As champions of Enlil’s authority, the clergy of Nippur exerted a great deal of influence over the selection of kings in many Sumerian cities. At the elite religious center of Nippur the priests refused to have a king of their own. They deemed the god Enlil to be king, not only for their locality, but the entire world. In him the priests had fashioned the model for divine authority describing the Sky God as a stern autocrat and strict wielder of power. Representing him in the world, they sought to establish a religious dictatorship based on the fearful view that only fealty to his divinity could avert the unleashing of his wrath upon mortals.
They fostered the myth that the Assembly of Gods voted him to the position of Chief God of Gods, superseding his older half-brother, the Water God, Enki, basing their claim on Enlil’s superior proximity to Heaven. In the Sumerian cosmogony the Sky was the domed enclosure vaulting over the earthly disc with only the divine realm of Heaven above it. They reasoned that Enlil’s territory, the atmosphere, reached up and touched the realm of the divine Father in Heaven (Anum), whereas Enki’s realm of the Waters climbed only as high as the rainclouds. As Enlil had a higher vantage for observing all human activities at once, the clergy of Nippur reported that the gods chose him to oversee the dispensation of human destinies.
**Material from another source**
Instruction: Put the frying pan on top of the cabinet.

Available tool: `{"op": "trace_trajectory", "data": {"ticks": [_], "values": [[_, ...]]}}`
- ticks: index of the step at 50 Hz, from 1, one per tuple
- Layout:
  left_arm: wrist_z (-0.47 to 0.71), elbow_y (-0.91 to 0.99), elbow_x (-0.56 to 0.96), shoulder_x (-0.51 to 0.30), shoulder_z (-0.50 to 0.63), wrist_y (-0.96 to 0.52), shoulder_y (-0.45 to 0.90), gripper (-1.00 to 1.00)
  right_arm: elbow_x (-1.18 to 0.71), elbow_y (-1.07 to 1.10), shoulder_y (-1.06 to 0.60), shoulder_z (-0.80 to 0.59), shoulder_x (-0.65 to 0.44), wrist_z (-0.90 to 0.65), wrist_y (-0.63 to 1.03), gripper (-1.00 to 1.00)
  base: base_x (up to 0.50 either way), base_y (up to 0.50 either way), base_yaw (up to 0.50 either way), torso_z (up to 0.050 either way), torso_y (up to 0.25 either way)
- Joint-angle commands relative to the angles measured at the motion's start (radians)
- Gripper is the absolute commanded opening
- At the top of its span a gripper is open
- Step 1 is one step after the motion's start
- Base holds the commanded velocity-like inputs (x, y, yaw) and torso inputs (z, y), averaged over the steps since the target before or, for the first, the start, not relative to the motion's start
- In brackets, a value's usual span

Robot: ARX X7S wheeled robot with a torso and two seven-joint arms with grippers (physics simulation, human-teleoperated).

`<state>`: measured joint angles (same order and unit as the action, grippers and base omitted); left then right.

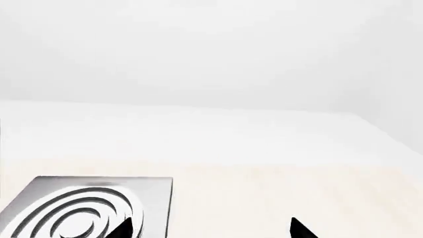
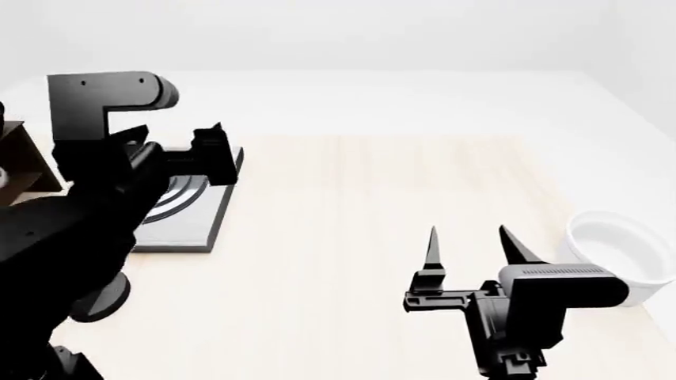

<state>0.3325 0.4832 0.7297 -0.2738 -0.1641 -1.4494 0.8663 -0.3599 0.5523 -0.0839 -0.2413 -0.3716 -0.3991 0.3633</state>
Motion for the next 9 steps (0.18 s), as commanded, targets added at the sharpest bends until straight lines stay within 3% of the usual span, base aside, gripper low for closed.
{"op": "trace_trajectory", "data": {"ticks": [1, 9], "values": [[0.001, 0.227, 0.072, -0.003, 0.042, 0.175, -0.290, 1.00, 0.011, -0.012, -0.002, -0.013, -0.001, -0.001, -0.006, 1.00, 0.00, 0.00, 0.00, 0.000, 0.000], [-0.076, 0.207, -0.058, -0.021, 0.141, 0.406, -0.459, 1.00, 0.019, -0.023, -0.002, -0.025, -0.001, 0.003, -0.016, 1.00, 0.00, 0.00, 0.00, 0.000, 0.000]]}}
Careful not to disparage the dictums of the Annunaki, priests from other Sumerian cities diploma
tically resisted Nippur’s claim of supremacy by arguing that the divine rights of gods gave each deity the option to intercede individually on humanity’s behalf.
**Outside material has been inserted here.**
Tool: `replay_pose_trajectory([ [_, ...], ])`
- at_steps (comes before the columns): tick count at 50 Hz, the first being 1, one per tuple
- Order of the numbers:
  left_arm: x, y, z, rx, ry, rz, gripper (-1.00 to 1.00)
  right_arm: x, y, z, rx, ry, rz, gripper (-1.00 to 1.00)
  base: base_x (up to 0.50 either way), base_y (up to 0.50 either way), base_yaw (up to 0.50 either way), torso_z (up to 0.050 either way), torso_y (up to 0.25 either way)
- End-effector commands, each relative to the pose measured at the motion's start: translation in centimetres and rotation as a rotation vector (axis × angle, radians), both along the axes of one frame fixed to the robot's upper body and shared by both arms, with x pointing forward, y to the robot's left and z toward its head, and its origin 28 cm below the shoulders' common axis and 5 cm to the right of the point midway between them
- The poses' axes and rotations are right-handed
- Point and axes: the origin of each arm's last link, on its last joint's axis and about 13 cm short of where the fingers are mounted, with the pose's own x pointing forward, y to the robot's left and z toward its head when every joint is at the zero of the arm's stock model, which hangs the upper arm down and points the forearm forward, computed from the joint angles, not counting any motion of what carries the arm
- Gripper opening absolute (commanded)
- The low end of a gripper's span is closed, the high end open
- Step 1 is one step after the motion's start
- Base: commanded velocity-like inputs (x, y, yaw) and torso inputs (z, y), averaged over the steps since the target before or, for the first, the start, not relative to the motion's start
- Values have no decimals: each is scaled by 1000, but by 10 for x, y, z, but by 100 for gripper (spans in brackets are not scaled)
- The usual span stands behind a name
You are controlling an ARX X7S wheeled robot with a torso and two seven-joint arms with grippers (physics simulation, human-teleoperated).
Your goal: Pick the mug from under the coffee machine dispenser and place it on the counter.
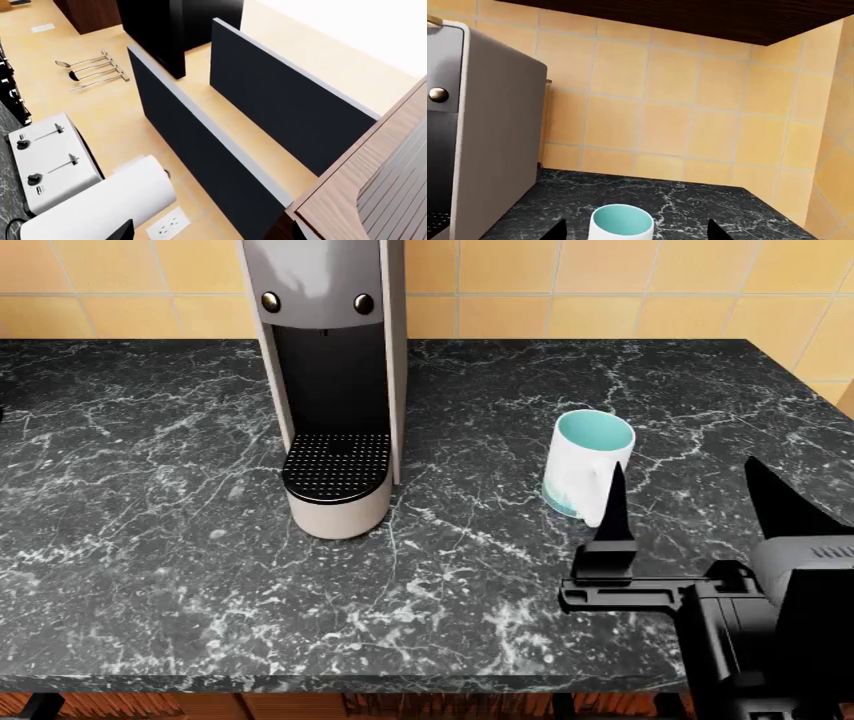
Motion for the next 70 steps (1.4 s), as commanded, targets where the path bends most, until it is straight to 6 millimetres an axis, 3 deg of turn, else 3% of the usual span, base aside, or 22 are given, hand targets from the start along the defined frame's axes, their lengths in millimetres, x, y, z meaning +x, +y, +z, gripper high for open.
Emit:
replay_pose_trajectory([
  [1, 0, -2, 1, 32, -1, -7, 100, -5, 3, 4, -3, -44, 16, 100, 0, 0, 0, 0, 0],
  [20, -4, -17, 12, 333, 33, 77, 100, -6, 5, 0, 4, -41, 34, 100, 0, 0, 0, 0, 0],
  [70, -21, -26, 21, 446, -76, 38, 100, -12, 11, 11, -85, -232, 134, 100, 0, 0, 0, 0, 0],
])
In contrast to Enlil’s authoritarian disdain for human worth, Enki, the patron deity of the Sumerian delta city of Eridu, embraced humankind. This city, the world’s most successful developer of early agriculture, was made possible with the construction of irrigation canals drawn from the Euphrates River. Eridu’s clergy attributed to Enki the qualities of wisdom, magical creativity, and compassion for mortals, and depicted his nature as one of “Loving Kindness.” Built to honor Enki, the Eridu Temple Tower, possibly the first and tallest of all ziggurats, linked the Heavens and Earth. In a great banquet hall within it, the priests hosted celebrations and ritual ceremonies. Atop the ziggurat was a dark sacred room housing the seat of their “holiest of gods,” Enki, who was regarded as the source of both the metaphysical and physical, as well as the cause and the effect of all the bounty in existence.
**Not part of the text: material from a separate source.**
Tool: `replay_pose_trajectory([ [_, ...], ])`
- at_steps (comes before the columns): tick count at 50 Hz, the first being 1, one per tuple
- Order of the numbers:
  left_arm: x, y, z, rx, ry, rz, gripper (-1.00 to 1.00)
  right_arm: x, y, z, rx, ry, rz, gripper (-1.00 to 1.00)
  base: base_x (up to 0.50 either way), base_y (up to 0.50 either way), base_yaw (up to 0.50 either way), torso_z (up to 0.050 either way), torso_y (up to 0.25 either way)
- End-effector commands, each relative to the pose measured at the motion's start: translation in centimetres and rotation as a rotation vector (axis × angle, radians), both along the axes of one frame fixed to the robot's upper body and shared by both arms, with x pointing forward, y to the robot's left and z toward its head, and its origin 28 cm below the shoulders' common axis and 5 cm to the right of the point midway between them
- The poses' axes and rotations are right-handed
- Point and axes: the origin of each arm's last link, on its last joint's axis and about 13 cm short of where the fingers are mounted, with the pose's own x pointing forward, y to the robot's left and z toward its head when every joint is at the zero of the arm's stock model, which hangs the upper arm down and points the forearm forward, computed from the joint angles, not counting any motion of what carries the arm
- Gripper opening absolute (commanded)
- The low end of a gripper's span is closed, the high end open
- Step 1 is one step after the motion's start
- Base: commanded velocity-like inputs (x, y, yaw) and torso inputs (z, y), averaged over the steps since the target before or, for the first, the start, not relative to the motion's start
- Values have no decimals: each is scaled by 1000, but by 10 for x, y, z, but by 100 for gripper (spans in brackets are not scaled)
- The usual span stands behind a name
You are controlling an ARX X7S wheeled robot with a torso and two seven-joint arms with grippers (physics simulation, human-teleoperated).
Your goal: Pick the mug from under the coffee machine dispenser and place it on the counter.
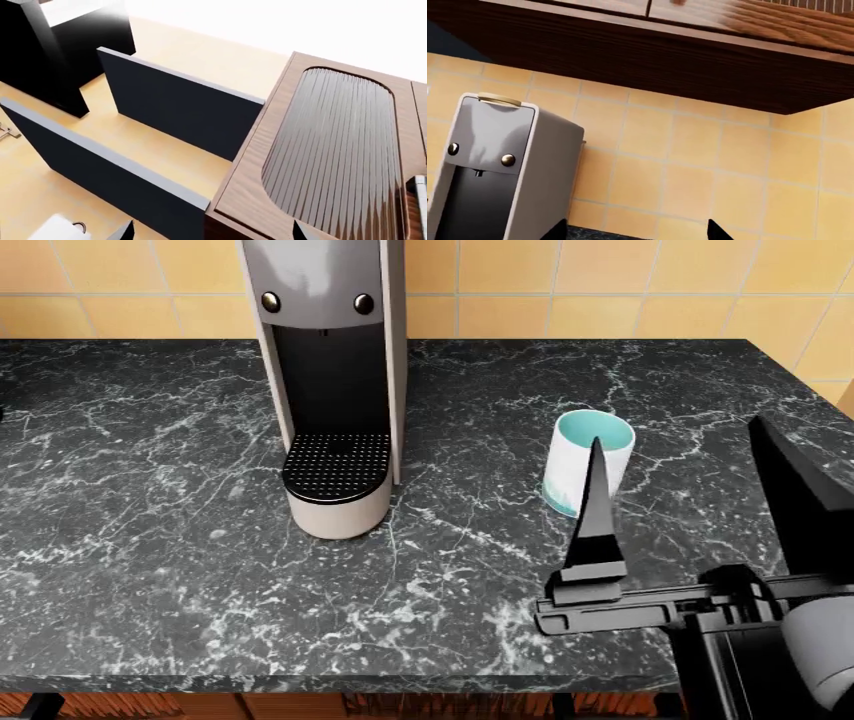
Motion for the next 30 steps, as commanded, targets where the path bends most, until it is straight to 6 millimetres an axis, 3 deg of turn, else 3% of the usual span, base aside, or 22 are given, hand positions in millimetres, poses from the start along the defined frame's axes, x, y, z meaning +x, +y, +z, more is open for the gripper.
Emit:
replay_pose_trajectory([
  [1, -4, -2, 1, 29, -29, -22, 100, 1, 1, 0, -30, -18, 13, 100, 0, 0, 0, 0, 0],
  [30, -9, -4, 3, 65, -73, -57, 100, 4, -1, 2, -90, -111, 19, 100, 0, 0, 0, 0, 0],
])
Eridu formed a pro-human alliance with the herder city of Kish, located in the green intersection of the Tigris-Euphrates. Its priests worshipped the Goddess Ninhursag-Ki. She personified the land that had arisen above the Waters, upon which terrestrial life could grow. As Ki, she was Mother Earth, literally the embodiment of the city-state and figuratively the goddess in her aspect as the Earthly mound-world. As the Goddess Ninhursag, she was Mother Nature, the nurturer of life on Earth, vowing to protect and sustain the emergence of plants, animals and humans. They built red brick ziggurats in her honor and dressed her in a bovine headdress. She was depicted as the milk-giving mother-goddess of men and beasts and the embodiment of nature’s power to produce the grazing lands required for herding activities.